(GOAL OF THE EXERCISE):
Return exactly the span of lines in the following data that opens with the line containing "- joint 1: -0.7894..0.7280" and closes with the line containing "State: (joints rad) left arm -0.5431". Include nothing else.

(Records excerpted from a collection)
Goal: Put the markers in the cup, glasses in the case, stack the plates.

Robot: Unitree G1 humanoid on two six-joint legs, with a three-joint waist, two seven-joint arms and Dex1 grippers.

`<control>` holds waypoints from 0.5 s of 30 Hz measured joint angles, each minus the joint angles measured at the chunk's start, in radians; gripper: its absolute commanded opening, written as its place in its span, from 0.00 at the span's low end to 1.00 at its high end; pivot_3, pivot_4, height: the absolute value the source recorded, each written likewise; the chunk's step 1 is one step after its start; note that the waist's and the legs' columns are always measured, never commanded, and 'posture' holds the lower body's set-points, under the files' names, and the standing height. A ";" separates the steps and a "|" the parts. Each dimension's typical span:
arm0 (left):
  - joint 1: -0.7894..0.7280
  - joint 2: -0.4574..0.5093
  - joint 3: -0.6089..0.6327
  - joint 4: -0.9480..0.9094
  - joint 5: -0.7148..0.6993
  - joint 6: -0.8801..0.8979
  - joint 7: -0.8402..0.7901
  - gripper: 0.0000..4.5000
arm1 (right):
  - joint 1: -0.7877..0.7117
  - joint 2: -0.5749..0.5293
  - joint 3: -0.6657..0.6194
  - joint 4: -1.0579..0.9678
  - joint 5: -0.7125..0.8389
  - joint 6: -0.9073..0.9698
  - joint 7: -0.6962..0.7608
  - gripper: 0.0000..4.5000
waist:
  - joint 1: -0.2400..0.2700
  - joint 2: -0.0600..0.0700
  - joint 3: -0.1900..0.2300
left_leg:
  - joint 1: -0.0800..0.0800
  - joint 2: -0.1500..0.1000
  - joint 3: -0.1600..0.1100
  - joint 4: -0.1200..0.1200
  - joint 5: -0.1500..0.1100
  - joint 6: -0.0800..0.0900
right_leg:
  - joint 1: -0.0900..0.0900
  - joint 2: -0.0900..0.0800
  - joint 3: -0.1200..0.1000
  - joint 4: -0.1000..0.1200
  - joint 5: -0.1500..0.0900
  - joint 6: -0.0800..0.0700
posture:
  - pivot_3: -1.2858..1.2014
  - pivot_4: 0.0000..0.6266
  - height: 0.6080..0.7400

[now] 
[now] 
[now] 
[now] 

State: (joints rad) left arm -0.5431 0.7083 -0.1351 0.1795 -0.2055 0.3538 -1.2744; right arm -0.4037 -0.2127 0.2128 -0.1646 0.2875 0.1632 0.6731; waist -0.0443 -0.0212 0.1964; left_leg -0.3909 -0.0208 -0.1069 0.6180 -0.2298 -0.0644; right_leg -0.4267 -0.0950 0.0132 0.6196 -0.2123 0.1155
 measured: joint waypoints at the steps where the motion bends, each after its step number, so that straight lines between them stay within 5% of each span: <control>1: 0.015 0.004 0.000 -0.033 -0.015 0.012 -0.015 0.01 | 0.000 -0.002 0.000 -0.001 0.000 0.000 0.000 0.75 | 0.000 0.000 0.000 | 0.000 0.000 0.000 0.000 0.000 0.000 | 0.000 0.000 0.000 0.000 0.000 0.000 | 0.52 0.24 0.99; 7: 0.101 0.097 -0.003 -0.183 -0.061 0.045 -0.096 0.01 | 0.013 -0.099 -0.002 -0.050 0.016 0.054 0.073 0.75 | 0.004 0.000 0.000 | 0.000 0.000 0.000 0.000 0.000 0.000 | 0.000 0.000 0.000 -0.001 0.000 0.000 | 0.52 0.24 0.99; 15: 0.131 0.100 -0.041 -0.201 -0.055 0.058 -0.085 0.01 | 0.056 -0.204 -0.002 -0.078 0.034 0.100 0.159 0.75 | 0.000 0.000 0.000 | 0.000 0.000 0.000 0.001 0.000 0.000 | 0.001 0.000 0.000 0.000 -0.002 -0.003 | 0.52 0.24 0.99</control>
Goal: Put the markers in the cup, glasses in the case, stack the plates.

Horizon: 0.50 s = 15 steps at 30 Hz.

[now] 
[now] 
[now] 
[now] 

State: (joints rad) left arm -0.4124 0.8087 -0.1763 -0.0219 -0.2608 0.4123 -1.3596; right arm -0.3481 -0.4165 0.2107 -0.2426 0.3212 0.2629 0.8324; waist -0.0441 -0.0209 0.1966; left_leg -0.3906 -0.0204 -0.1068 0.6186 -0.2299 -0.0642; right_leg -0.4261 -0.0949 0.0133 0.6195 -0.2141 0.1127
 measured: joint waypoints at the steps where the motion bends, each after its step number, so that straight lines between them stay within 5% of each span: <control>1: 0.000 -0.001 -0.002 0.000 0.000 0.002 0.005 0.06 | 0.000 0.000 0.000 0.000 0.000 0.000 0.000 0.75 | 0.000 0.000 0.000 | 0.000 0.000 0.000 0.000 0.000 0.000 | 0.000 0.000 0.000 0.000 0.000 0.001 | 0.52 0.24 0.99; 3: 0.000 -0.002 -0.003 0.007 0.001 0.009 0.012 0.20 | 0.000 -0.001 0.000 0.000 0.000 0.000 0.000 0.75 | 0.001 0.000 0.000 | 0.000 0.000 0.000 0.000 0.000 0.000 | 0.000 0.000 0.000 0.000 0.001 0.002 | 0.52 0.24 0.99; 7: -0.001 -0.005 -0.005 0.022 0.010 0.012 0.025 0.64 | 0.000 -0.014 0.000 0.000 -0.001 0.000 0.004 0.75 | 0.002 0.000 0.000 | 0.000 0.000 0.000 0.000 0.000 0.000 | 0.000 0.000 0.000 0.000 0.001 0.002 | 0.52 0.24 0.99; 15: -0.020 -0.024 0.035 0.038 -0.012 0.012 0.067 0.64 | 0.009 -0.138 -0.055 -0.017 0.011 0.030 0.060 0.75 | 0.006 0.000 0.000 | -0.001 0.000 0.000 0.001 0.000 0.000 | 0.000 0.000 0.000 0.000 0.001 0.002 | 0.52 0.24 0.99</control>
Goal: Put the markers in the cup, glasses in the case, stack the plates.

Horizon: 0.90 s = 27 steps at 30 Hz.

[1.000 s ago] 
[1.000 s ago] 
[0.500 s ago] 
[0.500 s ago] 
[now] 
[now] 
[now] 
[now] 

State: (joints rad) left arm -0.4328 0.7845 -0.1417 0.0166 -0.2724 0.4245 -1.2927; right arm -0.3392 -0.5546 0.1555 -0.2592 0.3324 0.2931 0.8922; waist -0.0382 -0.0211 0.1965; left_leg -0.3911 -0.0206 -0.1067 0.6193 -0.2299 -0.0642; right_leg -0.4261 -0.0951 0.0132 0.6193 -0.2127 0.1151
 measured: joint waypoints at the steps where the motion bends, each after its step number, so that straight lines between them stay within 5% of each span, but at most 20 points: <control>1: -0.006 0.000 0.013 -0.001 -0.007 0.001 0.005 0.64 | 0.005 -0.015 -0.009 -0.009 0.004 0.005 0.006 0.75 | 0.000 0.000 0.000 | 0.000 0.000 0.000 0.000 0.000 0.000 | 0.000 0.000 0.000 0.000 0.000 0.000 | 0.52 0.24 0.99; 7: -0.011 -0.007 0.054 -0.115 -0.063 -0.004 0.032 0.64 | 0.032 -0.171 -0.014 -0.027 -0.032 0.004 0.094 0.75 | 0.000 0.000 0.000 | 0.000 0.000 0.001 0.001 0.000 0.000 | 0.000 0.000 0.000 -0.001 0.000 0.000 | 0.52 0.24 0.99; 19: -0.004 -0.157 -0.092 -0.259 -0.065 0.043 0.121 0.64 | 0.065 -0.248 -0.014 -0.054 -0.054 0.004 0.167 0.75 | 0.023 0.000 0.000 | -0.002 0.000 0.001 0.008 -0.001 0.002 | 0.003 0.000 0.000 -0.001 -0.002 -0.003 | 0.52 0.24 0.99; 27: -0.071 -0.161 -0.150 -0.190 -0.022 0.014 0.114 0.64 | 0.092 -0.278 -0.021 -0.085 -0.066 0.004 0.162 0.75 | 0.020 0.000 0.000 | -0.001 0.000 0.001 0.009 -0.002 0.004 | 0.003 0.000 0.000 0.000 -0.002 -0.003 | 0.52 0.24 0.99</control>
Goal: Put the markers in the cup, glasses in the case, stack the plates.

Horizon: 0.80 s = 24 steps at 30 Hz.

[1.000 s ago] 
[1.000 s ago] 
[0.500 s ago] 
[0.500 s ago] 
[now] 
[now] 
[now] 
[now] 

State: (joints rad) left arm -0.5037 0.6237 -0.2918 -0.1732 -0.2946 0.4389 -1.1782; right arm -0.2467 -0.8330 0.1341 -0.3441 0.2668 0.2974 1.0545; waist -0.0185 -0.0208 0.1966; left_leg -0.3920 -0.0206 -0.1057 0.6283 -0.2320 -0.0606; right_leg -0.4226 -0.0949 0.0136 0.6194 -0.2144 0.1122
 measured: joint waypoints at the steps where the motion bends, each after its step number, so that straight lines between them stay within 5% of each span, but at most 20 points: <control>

(OUTPUT OF THE TASK):
  - joint 1: -0.7894..0.7280
  - joint 2: -0.4574..0.5093
  - joint 3: -0.6089..0.6327
  - joint 4: -0.9480..0.9094
  - joint 5: -0.7148..0.6993
  - joint 6: -0.8801..0.8979
  - joint 7: -0.8402..0.7901
  - gripper: 0.0000..4.5000
arm1 (right):
  - joint 1: -0.7877..0.7117
  - joint 2: -0.5749..0.5293
  - joint 3: -0.6657..0.6194
  - joint 4: -1.0579..0.9678
  - joint 5: -0.7125..0.8389
  - joint 6: -0.9073..0.9698
  - joint 7: -0.6962..0.7608
  - gripper: 0.0000..4.5000
waist:
  - joint 1: -0.2400..0.2700
  - joint 2: -0.0600..0.0700
  - joint 3: -0.1900..0.2300
left_leg:
  - joint 1: -0.0800..0.0800
  - joint 2: -0.1500..0.1000
  - joint 3: -0.1600..0.1100
  - joint 4: -0.1200..0.1200
  - joint 5: -0.1500..0.1100
  - joint 6: -0.0800..0.0900
right_leg:
  - joint 1: -0.0900..0.0900
  - joint 2: -0.0900..0.0800
  - joint 3: -0.1200..0.1000
  - joint 4: -0.1000..0.1200
  - joint 5: -0.1500..0.0900
  - joint 6: -0.0800..0.0700
posture:
  - pivot_3: -1.2858..1.2014
  - pivot_4: 0.0000..0.6266
  - height: 0.6080..0.7400

[now] 
[now] 
[now] 
[now] 

State: (joints rad) left arm -0.5431 0.7083 -0.1351 0.1795 -0.2055 0.3538 -1.2744; right arm -0.4037 -0.2127 0.2128 -0.1646 0.2875 0.1632 0.6731; waist -0.0443 -0.0212 0.1964; left_leg -0.3909 -0.0208 -0.1069 0.6180 -0.2298 -0.0644; right_leg -0.4267 -0.0950 0.0132 0.6196 -0.2123 0.1155

The answer given is complete.